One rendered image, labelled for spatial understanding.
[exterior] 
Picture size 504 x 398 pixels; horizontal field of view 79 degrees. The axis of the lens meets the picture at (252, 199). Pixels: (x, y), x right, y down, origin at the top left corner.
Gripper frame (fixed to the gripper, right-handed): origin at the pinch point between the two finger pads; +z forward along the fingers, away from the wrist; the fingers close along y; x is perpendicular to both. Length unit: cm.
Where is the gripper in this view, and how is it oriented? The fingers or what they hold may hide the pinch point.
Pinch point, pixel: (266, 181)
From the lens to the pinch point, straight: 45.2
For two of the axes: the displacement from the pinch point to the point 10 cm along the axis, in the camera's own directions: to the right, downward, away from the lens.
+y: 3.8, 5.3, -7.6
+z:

══════════════════════════════

→ Problem statement:
Set down nothing but the lines from the one containing "Pinch point, pixel: (266, 181)" through the final line above, exactly as written.

→ Worked solution:
Pinch point, pixel: (266, 181)
From the lens to the pinch point, straight: 45.2
For two of the axes: the displacement from the pinch point to the point 10 cm along the axis, in the camera's own directions: to the right, downward, away from the lens.
+y: 3.8, 5.3, -7.6
+z:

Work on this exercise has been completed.